What you will do
With the pictures removed, write out the data below exactly.

━━━━━ Data below

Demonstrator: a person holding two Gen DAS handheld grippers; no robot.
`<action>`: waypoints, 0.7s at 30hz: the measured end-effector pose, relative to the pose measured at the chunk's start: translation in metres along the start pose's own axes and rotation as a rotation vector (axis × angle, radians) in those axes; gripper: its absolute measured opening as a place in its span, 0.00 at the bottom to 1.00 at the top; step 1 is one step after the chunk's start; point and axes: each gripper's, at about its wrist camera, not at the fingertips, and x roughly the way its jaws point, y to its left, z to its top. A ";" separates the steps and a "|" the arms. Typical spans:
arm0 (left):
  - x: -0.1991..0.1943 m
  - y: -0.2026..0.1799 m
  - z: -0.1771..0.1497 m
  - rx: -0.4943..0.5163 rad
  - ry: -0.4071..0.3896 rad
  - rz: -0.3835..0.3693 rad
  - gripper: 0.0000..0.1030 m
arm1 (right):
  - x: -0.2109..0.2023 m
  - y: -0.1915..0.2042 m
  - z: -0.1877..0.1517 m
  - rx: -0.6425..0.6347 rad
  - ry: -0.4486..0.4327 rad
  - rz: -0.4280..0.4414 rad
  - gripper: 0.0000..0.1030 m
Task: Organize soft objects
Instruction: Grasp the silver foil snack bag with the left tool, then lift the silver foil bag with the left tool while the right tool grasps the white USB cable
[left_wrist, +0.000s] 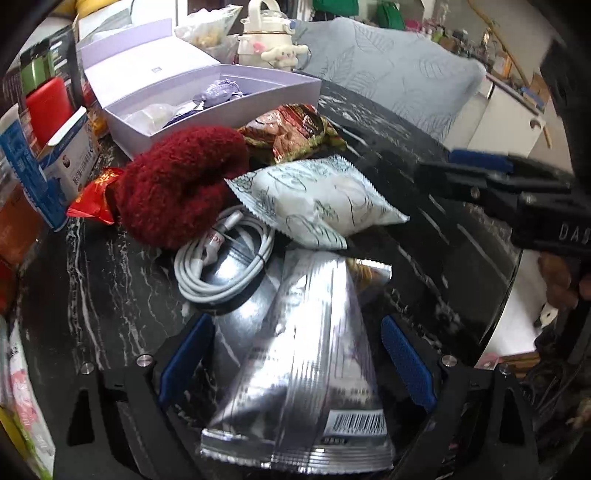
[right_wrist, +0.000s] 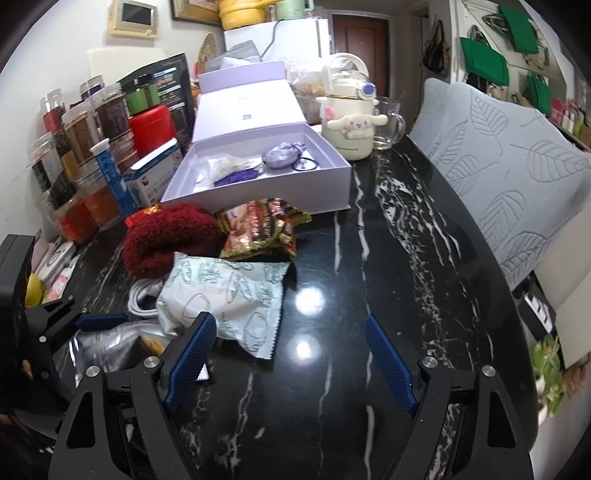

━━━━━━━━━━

Completed exercise
Demonstrator: a person holding two Gen DAS handheld grippers; no robot.
`<action>`: waypoints, 0.7s at 30hz: the measured end-effector pose, relative to the pose measured at the chunk's start: translation in metres along the start pose's own axes and rotation as a rotation vector (axis × angle, radians) in those axes; gripper: its absolute measured opening as a place in its span, 0.00 at the bottom to 1.00 at the top; step 1 is one step after the chunk's start; point and axes: each gripper's, at about its wrist camera, not at the fingertips, and x roughly the way its jaws point, y to its left, z to its top. A ";" separates the steps and a "|" the arms. Typical spans:
arm0 (left):
  - x: -0.1991..0.1943 m
  - y: -0.2026..0.1799 m
  - z: -0.1771..0.1497 m
  - rx: -0.4943..0.5163 rad
  - ry: -0.4071..0.3896 rad
  - rz: -0.3835..0.3693 rad
  - gripper: 0.0000..0.1030 m
arm1 (right):
  - x: -0.2109..0.2023 m
  - y: -0.1915..0.2042 m
  - z: -0.1877..0.1517 m
  - rx: -0.6425..0.6347 rad
  - ry: -0.4486..0.4327 rad
  - rz: -0.4280..0.4414 rad
  - gripper: 0.0000..0.1030 m
Task: Organize soft objects
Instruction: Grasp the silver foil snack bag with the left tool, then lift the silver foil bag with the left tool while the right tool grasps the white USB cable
[left_wrist, +0.000s] 
[right_wrist, +0.000s] 

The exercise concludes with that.